Herbicides registered for green beans are

  • Bendioxide
  • Cycloxydim
  • EPTC
  • Fluazifop-butyl
  • Fomesafen
  • Sethoxydin

Bendioxide (trade name: Basagran)

It is a selective contact herbicide for the post emergence control of certain annual broad-leaf weeds and suppression of yellow nutsedge. Basagran must be applied when the weeds are young and growing actively. Warm, humid conditions are also necessary for good weed control. As Basagran is a contact herbicide ti is essential that th weeds are thoroughly wetted. Any rain or overhead irrigation withing 8 hours of applications will was the herbicides of the leaves and reduce efficiency. Basagran must be applied in a minimum of 300 L water /ha, using a hollow cone or flat fan nozzle with minimum spray pressure of 350 kPa. Basagran may scorch the leaves of beans, but will have no effect on the final yield. In inland regions, especially under very high sun intensity, green beans must not be sprayed with more than 2 L/ha Basagran, as higher rates may cause permanent crop damage.

Cycloxydim (trade name: Focus Ultra)

This is a post emergence control herbicide of annual and perennial grasses. It must be applied at a dosage of 0.8 – 4 L/ha at a stage when the grasses are still very young and small.

EPTC (trade name: Eptam Super)

This is a soil incorporated herbicide for the control of annual grasses, nutgrass and certain broad-leaf weeds. Eptam must be thoroughly mixed into the soil (100-150 mm) before planting. It can also be injected during planting. The incorporation must be done withing minutes of application and ideally in one operation. Incorporation may be achieved by using a rotovator, tandem disk or offset disk. Eptam should be applied in 150 – 200 L of water/ha and it is important to note that the dosage depends on the soil clay percentage. It is therefor in the interest of the grower to determine the clay percentage of the soil in order to apply the correct dosage.

Fluazifop-butyl (trade name: Fusilade Super, Grassclear)

This is a selective systemic post-emergence herbicide for the control of annual and perennial grasses. It is not miscible with most other herbicides and must be applied separately with at least a 14 day interval. Warm, humid conditions increase weed control. If halo blight (Pseudomonas syringae pv. phaseolicola) is present, it is aggravated when Fusilade is sprayed. Halo blight susceptible cultivars are Wintergreen, Strike and Harvester. Fusilade can be applied at any stage of the crop and weed development. Rain or irrigation within one hour of application will require a second application.

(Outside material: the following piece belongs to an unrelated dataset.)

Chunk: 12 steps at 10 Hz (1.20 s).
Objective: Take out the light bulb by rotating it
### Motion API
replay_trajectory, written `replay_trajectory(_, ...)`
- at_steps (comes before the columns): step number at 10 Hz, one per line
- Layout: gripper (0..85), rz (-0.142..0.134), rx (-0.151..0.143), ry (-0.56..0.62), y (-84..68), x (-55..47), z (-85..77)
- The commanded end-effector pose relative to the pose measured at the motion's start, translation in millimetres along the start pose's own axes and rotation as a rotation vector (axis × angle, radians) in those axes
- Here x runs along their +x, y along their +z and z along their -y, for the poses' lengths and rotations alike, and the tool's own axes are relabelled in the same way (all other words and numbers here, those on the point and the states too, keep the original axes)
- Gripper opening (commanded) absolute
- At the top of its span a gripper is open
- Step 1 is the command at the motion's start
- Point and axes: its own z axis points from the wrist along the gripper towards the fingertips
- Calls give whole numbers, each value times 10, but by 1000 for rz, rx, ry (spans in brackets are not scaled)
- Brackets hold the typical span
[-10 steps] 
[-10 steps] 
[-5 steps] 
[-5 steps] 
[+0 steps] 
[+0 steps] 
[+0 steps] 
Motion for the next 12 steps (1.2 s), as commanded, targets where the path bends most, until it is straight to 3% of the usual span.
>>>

Fomesafen (trade name: Flex)

It is a post-emergence herbicide for the control of annual broad leaf weeds. The herbicide must be applied at a dosage of only 1 L/ha between the seedling and 4 leaved stage of the weeds.

Sethoxydin (trade name: Nabu EC)

This selective herbicide has a short residual action for the post-emergence control of certain annual grasses. Nabu can be applied at any stange of the crop when the grass weeds are in the two-leaf to third tiller stage. Nabu is not miscible with other herbicides. it can be applied 4-5 days after any other post-emergence broad-leaf herbicide.  Nabu is sprayed with 300-500 L water/ha and Agripon must be added to facilitate effective grass control.


1 A Guide to the Use of Herbicides. 2004. 18th ed. Dept. of Agric. Republic of South Africa, Pretoria.
2 Ahmad, I., & Malloch, D. 1995. Interaction of soil micro flora with the bioherbicide phosphinothricin. Agriculture, Ecosystems and Environment 54: 165–174.